■ Description of the task
Please return the whole listing. Keep each line exactly the same.

══════════════════════════════

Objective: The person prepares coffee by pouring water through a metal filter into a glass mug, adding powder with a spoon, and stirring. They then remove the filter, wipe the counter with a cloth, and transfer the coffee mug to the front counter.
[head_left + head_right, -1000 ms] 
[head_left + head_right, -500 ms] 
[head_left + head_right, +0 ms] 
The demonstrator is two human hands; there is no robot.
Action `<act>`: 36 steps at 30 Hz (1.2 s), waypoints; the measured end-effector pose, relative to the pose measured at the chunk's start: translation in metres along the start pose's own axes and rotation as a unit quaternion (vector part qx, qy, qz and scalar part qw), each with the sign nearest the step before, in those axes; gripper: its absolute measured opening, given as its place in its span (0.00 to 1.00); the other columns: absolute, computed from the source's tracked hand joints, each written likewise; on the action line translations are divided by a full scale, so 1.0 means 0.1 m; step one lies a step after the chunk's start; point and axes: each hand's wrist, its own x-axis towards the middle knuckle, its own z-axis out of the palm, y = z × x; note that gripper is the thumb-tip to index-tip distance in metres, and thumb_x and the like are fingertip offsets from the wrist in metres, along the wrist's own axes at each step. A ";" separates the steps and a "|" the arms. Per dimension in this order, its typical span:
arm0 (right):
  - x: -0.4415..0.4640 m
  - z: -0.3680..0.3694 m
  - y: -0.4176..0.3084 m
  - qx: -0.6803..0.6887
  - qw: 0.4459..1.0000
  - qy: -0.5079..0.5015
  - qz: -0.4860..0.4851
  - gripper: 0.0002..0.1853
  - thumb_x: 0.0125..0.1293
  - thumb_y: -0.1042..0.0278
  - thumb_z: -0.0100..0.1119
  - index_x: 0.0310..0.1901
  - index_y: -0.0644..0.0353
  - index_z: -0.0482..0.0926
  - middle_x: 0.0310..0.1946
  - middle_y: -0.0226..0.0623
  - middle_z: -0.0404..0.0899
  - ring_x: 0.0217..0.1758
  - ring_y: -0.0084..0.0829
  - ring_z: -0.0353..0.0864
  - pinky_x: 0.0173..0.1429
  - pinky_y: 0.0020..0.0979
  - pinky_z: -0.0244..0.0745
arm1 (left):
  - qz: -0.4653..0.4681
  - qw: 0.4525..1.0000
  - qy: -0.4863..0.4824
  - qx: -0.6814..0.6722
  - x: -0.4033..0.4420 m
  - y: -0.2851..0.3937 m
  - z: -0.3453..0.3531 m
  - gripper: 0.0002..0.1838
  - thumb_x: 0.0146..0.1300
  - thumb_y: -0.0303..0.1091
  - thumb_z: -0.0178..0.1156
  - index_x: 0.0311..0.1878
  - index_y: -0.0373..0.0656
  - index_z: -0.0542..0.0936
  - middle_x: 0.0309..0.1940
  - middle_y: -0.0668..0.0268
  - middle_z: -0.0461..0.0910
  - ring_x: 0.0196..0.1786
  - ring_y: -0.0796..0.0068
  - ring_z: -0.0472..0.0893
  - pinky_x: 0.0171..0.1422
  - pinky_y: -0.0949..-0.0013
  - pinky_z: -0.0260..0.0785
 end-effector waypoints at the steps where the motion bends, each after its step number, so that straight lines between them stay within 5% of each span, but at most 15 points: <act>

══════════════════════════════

■ Exercise response
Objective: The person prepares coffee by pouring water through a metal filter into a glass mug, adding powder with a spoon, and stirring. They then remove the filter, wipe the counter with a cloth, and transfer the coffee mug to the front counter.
[head_left + head_right, -1000 ms] 
[head_left + head_right, -500 ms] 
[head_left + head_right, +0 ms] 
The demonstrator is two human hands; there is no robot.
Action `<act>`: 36 steps at 30 Hz (1.2 s), waypoints; the measured end-effector pose, relative to the pose measured at the chunk's start: translation in metres along the start pose's own axes and rotation as a unit quaternion (vector part qx, qy, qz and scalar part qw), each with the sign nearest the step before, in those axes; gripper: its absolute measured opening, given as its place in its span (0.00 to 1.00); the other columns: absolute, computed from the source's tracked hand joints, each written likewise; on the action line translations are divided by a full scale, so 1.0 means 0.1 m; step one lies a step after the chunk's start; point and axes: each hand's wrist, its own x-axis towards the middle knuckle, its own z-axis out of the palm, y = z × x; note that gripper is the thumb-tip to index-tip distance in metres, and thumb_x and the like are fingertip offsets from the wrist in metres, along the wrist's own axes at each step. A ";" separates the steps and a "|" the arms. Per dimension in this order, its typical span:
arm0 (right):
  - x: -0.4415..0.4640 m
  - z: -0.3680..0.3694 m
  - y: -0.4176..0.3084 m
  - qx: -0.6803..0.6887
  - qw: 0.4459..1.0000
  - qy: -0.5079..0.5015
  - qz: -0.4860..0.4851
  - gripper: 0.0002..0.1853
  - thumb_x: 0.0125..0.1293
  - thumb_y: -0.1042..0.0278
  - thumb_z: -0.0100..0.1119
  - index_x: 0.0310..0.1901
  - index_y: -0.0644..0.0353
  - index_z: -0.0482..0.0926
  - middle_x: 0.0310..0.1946
  - middle_y: -0.0226..0.0623
  - middle_z: -0.0404..0.0899
  - ring_x: 0.0217..0.1758
  - ring_y: -0.0084..0.0829
  - ring_z: -0.0353..0.0864
  - pinky_x: 0.0173..0.1429
  - pinky_y: 0.0020..0.0979
  - pinky_z: -0.0244..0.0745
arm1 (left):
  - qz: -0.4653..0.4681
  - qw: 0.4525..1.0000
  - qy: -0.4863..0.4824
  - qx: -0.6814..0.6722
  - x: -0.4033..0.4420 m
  - y: -0.2851..0.3937 m
  - z: -0.3453..0.3531 m
  - gripper: 0.0002..0.1838
  - thumb_x: 0.0146..0.1300
  - thumb_y: -0.0303..0.1091
  - thumb_z: -0.0178..0.1156
  - index_x: 0.0311..0.1878
  - index_y: -0.0373..0.0656
  - index_z: -0.0542..0.0936
  - middle_x: 0.0309..0.1940
  - middle_y: -0.0668..0.0268
  - middle_z: -0.0461..0.0910
  - ring_x: 0.0196..0.1786
  - ring_y: -0.0796..0.0068
  - ring_z: -0.0472..0.0893
  - pinky_x: 0.0171..0.1422
  - pinky_y: -0.0949..-0.0013
  - pinky_z: -0.0260..0.0785
 end-effector waypoints at the steps where the motion bends, each after its step number, so that straight lines between them stay within 5% of each span, but at most 15 points: <act>

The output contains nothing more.